El yogur se obtiene al fermentar la leche con bacterias que la espesan y le dan ese punto ácido. Hasta aquí, el natural y el griego son idénticos. La diferencia llega después: el griego se cuela para retirar parte del suero, la fracción líquida del yogur. Al quitar agua, todo lo demás se concentra.
Por eso el griego resulta más denso y cremoso. En ese mismo gesto se concentran las proteínas, aunque también la grasa si la versión es entera. El suero que se retira arrastra parte de los minerales, pero las bacterias probióticas permanecen en los dos.
Ese colado tiene una consecuencia práctica poco conocida. Al perder suero, el griego se queda con algo menos de lactosa por ración, de modo que a veces sienta mejor a quien nota pesadez con la leche.
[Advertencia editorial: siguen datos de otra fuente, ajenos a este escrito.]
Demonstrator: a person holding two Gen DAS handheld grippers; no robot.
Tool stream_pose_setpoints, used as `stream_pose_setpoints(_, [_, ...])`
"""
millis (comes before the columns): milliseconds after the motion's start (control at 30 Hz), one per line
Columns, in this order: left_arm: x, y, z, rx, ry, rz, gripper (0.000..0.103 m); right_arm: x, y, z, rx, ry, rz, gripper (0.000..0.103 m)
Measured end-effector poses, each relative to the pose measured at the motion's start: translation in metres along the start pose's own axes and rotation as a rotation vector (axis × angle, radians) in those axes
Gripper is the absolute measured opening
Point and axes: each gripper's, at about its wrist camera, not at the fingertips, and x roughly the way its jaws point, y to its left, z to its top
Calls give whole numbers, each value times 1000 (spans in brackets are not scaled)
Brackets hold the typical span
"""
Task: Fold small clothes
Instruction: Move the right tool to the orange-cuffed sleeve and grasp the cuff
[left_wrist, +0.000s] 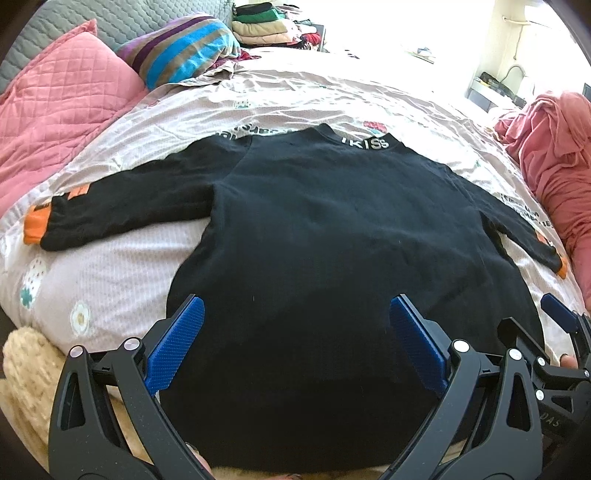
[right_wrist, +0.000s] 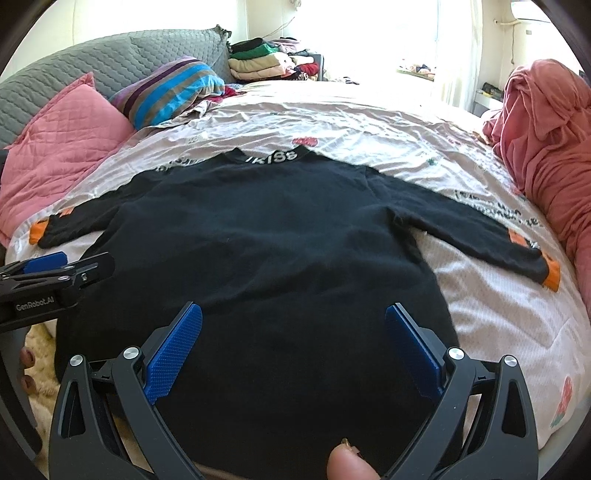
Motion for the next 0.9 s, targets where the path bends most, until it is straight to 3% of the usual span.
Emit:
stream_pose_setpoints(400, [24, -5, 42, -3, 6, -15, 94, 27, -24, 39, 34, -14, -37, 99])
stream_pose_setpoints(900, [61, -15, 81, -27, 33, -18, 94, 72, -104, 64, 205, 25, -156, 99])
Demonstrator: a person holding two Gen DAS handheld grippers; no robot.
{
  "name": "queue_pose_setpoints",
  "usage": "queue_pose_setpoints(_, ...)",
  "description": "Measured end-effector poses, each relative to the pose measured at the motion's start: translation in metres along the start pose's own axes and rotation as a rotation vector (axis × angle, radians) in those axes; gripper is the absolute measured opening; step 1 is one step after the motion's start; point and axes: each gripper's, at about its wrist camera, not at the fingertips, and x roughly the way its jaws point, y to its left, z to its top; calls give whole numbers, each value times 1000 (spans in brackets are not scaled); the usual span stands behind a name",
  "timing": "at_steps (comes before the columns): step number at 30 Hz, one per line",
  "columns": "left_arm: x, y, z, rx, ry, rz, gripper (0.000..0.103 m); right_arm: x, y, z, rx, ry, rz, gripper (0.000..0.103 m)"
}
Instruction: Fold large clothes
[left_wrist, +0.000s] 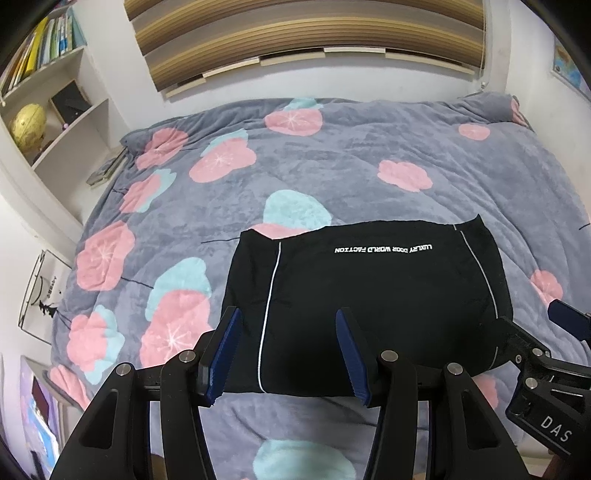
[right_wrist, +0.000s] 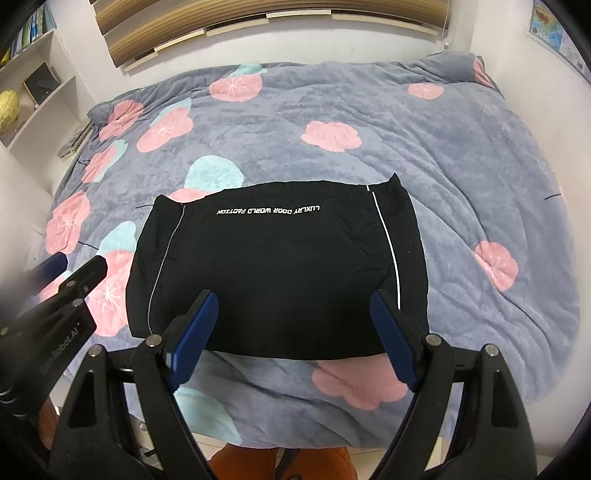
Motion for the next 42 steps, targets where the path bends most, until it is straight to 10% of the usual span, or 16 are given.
queue_pose_setpoints(42,2,0,3,-13,-29,16,54,1,7,10,-44,-10,-9,82)
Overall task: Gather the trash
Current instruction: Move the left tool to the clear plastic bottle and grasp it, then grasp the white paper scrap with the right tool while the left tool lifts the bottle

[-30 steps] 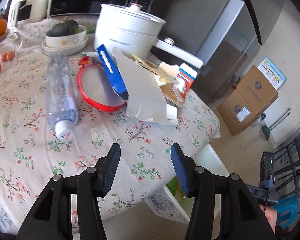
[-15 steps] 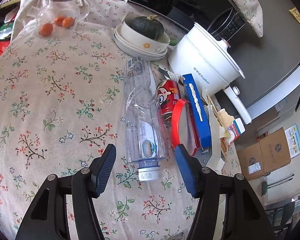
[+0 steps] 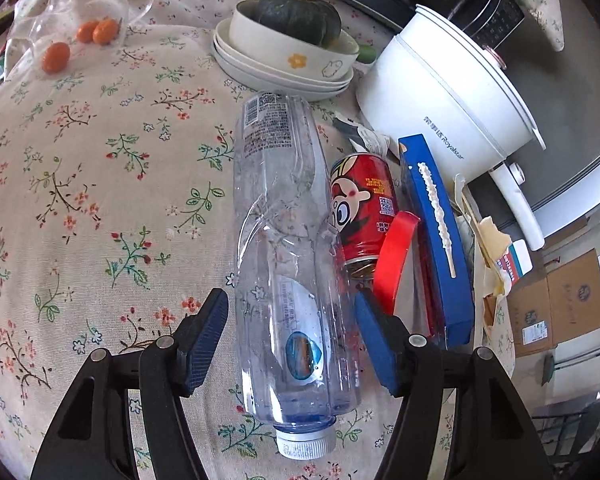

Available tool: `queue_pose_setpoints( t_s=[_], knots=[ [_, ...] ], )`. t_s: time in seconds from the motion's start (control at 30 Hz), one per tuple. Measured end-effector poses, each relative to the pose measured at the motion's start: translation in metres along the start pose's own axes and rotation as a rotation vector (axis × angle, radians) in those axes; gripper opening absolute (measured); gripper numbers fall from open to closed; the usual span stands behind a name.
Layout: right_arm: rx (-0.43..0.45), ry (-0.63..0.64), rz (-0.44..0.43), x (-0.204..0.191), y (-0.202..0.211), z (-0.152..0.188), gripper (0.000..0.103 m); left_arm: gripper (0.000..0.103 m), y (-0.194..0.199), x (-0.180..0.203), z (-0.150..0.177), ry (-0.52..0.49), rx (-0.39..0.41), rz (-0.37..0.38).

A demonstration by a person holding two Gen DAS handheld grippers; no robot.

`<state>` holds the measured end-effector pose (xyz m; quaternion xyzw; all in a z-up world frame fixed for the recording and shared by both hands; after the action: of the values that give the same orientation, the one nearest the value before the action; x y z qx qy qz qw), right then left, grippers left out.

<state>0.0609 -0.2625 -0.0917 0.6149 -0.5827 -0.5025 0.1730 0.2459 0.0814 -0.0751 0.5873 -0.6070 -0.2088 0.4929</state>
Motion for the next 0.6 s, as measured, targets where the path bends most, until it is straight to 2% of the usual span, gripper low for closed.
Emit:
queue_pose_setpoints(
  t_s=[0.13,0.27,0.33,0.6],
  knots=[
    [0.037,0.109,0.031,-0.024,-0.006,-0.004,0.073,0.069,-0.010,0.003,0.005,-0.023,-0.037,-0.003],
    [0.074,0.215,0.044,-0.056,-0.016,-0.007,0.074,0.066,-0.009,0.000,0.004,-0.014,-0.027,-0.006],
    [0.088,0.280,0.061,-0.073,-0.023,-0.007,0.075,0.065,-0.006,-0.005,0.004,-0.010,-0.016,-0.035],
    [0.147,0.503,0.163,-0.129,-0.053,-0.008,0.076,0.064,0.009,-0.036,0.000,0.128,-0.005,-0.018]
  ],
)
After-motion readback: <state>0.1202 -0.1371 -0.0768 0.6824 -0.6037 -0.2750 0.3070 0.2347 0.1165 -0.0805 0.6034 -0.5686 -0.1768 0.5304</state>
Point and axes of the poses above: each gripper's, at about its wrist camera, not at the fingertips, and y roughly against the way its jaws point, x to its right, z to its underside, the point moved 4 cm from there along -y, roughly the way its jaws point, and after that the axes turned 4 degrees about -y, right-handed, at the moved point
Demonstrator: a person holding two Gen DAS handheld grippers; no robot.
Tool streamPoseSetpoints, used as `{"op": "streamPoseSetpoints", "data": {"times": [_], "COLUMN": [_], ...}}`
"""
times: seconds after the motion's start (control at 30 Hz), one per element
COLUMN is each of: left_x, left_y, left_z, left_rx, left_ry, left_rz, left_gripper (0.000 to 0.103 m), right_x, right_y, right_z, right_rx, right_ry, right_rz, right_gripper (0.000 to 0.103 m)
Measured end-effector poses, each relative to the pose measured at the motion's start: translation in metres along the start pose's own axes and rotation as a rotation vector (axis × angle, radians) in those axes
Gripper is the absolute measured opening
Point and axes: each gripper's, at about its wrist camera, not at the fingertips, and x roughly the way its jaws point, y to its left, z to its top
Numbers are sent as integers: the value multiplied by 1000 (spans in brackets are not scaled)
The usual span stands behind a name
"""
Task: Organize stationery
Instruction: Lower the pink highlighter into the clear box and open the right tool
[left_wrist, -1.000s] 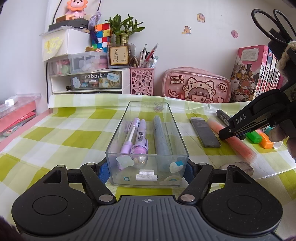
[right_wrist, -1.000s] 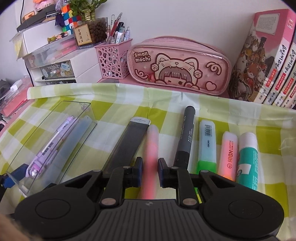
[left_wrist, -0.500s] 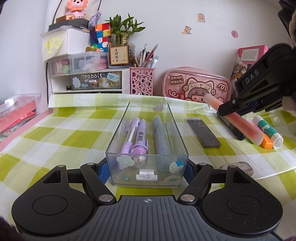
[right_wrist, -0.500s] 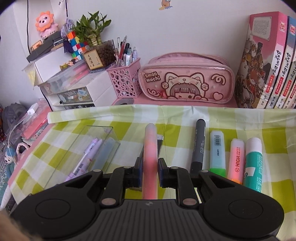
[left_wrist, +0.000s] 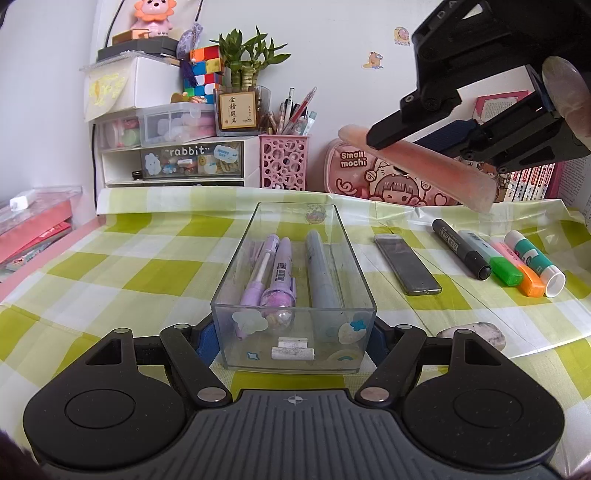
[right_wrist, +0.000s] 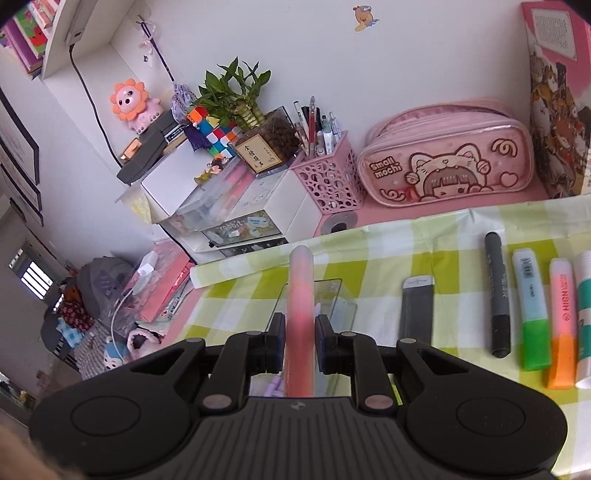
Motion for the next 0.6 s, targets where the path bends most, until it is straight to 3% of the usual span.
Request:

No es apto para una alergia ni resuelve una intolerancia marcada, pero sí explica que muchas personas mayores lo digieran con más comodidad.
Proteína frente a proteína
Un yogur natural clásico ronda los 4 a 5 gramos de proteína por envase de 125 gramos. Cumple, sacia de forma moderada y sienta bien a media mañana. Es una opción sencilla y económica, con aún menos calorías cuando se elige desnatado.
El yogur griego auténtico, en cambio, sube a menudo a 8 o 10 gramos de proteína por envase gracias al colado. Esa densidad proteica es la que lo hace interesante después de los 60, cuando conservar músculo se convierte en una prioridad diaria. A cambio, la versión entera aporta más grasa, así que conviene fijarse en si es entero o desnatado.
Lo que dicen los estudios sobre la proteína después de los 60
Con la edad, el cuerpo aprovecha peor la proteína de cada comida y tiende a perder masa muscular de forma silenciosa. Por eso las recomendaciones para mayores han subido respecto a las del adulto joven. Un grupo internacional de expertos, en una posición publicada en la revista Journal of the American Medical Directors Association en 2013, concluyó que las personas mayores de 65 años se benefician de al menos 1,0 a 1,2 gramos de proteína por kilo de peso al día para mantener el músculo y la función.
Repartir esa proteína entre las comidas rinde más que concentrarla en una sola. Ahí un yogur con más proteína encaja bien en el desayuno o en la merienda, dos momentos en los que muchas personas mayores comen poca proteína. Alcanzar esa cuota diaria se vuelve más fácil cuando cada tentempié también suma. Además, el yogur aporta calcio y algo de vitamina B12, un nutriente clave para el sistema nervioso que suele escasear con la edad.
El azúcar que no se ve

El problema rara vez es el yogur, sino su versión saborizada. Un natural o un griego sin azucarar apenas contienen la lactosa propia de la leche. Pero los de sabores, los de estilo postre y muchos griegos endulzados suman cucharadas de azúcar añadido que no se aprecian a simple vista.
La comparación asusta cuando se hace de verdad. Un yogur de sabores puede llevar tanto azúcar por envase como un vaso pequeño de refresco. Leer la línea de azúcares y la lista de ingredientes, donde el azúcar no debería figurar entre los primeros puestos, evita ese exceso silencioso. La palabra griego en la tapa no garantiza nada: hay griegos muy azucarados y naturales impecables.
Cómo elegir en el supermercado
Más allá del nombre del bote, tres comprobaciones rápidas resuelven la compra sin complicarse:
- Elige natural o griego sin azúcar añadido: la lista de ingredientes debería ser casi solo leche y fermentos.
- Compara la proteína por envase y prioriza la más alta si buscas saciedad y músculo.
- Mira la grasa y decide entre entero y desnatado según el resto de tu día.
Con esa guía, el griego sin azucarar gana cuando el objetivo es proteína y saciedad, mientras que el natural desnatado es una base ligera y estupenda para el día a día. Cualquiera de los dos mejora con fruta fresca, semillas o frutos secos, y así se disfruta sin recurrir a los de postre.
Esta información no sustituye la evaluación de un profesional sanitario. Si tienes diabetes, intolerancia a la lactosa o sigues una dieta pautada, consulta con tu médico o con un dietista antes de cambiar tu alimentación.